Where else is a CSS selector useful? In particular, where else is the most interesting part of CSS Selectors 4 going to be useful? Don't tell me Javascript code, because I can already do this stuff in Javascript code, and more, without having to worry about browser support for a new CSS standard.
I'm the author of the post linked here, but not the author of the spec. My goal was to introduce the new features -- obviously there was a bit of a "deep end" problem talking about :has and I need to do a bit more work on that part of the post.
Obviously I can't read the minds of the spec writers, but I imagine they don't know what the performance implications of :has() is right now and they don't want to commit to something that kills browser performance once it's out there in the wild.
So maybe wait until there's an implementation before deciding whether it's a good thing to have in the spec?
(I don't necessarily mean "a vendor-specific implementation in a released browser" - but someone should be coding prototypes of this stuff. Adobe did it for some of their new additions - clearly marked as experimental in special builds of Chromium)
The general attitude is that things get in the spec once there is rough consensus they should be implemented, but can be dropped if they turn out to be unworkable with implementation experience.

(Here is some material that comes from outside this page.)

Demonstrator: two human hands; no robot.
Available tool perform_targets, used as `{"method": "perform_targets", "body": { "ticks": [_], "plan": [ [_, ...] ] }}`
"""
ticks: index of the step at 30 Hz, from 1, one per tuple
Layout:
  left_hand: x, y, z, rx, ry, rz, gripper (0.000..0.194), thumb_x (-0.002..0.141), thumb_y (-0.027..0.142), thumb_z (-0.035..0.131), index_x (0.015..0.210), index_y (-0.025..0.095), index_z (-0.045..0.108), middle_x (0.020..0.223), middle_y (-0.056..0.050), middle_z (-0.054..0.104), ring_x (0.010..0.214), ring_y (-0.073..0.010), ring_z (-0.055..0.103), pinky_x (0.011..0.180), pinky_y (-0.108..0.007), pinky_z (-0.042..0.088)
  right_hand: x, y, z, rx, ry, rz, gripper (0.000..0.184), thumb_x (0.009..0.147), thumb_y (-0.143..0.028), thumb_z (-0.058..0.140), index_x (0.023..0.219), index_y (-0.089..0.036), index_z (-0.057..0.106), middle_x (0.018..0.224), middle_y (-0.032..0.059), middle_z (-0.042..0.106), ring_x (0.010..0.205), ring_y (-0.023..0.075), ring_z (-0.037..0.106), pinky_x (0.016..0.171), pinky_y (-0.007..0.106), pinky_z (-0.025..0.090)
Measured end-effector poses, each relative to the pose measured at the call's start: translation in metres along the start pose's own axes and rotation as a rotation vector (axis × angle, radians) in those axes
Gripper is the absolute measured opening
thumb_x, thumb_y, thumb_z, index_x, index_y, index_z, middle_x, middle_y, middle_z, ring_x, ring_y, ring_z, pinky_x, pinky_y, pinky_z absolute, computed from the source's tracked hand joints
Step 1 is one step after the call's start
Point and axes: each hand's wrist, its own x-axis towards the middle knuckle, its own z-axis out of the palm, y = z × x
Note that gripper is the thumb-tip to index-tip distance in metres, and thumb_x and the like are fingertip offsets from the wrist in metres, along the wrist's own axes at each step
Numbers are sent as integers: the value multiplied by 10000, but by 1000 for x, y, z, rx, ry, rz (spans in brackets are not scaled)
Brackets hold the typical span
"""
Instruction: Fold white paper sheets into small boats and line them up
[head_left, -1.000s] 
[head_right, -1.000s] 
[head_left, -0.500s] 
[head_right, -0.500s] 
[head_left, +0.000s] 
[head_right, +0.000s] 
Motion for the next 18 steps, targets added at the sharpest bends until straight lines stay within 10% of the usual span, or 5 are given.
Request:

Given how close CSS selector semantics are to things like XPath I wonder if they'll eventually converge to being equivalent.
I think that :has syntax is pretty horrific... the '!' syntax was much simpler to read, but I see the reasoning behind making it function-like as the subject of the selector then remains looking like it did before.
It's not a selector, it's a property. It exists, but support is not good. It's been behind a flag in Chrome for over well two years. http://caniuse.com/#search=sticky
You can use nth-child/nth-last-child for much more than table even/odd styling. It can be used to style children based on the number of siblings they have, build grids out of list items, or style grid interval tick marks on a timeline off the top of my head.
It's just a nice thing most browsers do. It's a part of those browsers, not the web. Most browsers have tabs these days, but tabs aren't part of the web either.
Last I heard, if there are two different implementations of a feature, the W3C considers it to be a de facto standard.
Nor are there any useful distinctions between "browsers" and "the web".
What I suggest is that CSS 4 have the necessary functionality to specify styling of tooltips. It's not that bizarre of an idea. You could set the font, for instance, or colors, or borders. Likely once it becomes a psuedo-element, you could do even fancier things with it.
:has sounds like it can lead to a maintenance mess and makes styles being tied to specific mark-up. I can imagine how easy it will be to accidentally add stuff that some broad rule will assimilate, or remove styling because you add an innocent element to the block. It locks down stuff the same way too much nesting does.
And what does this mean?
Where else is a CSS selector useful? In particular, where else is the most interesting part of CSS Selectors 4 going to be useful? Don't tell me Javascript code, because I can already do this stuff in Javascript code, and more, without having to worry about browser support for a new CSS standard.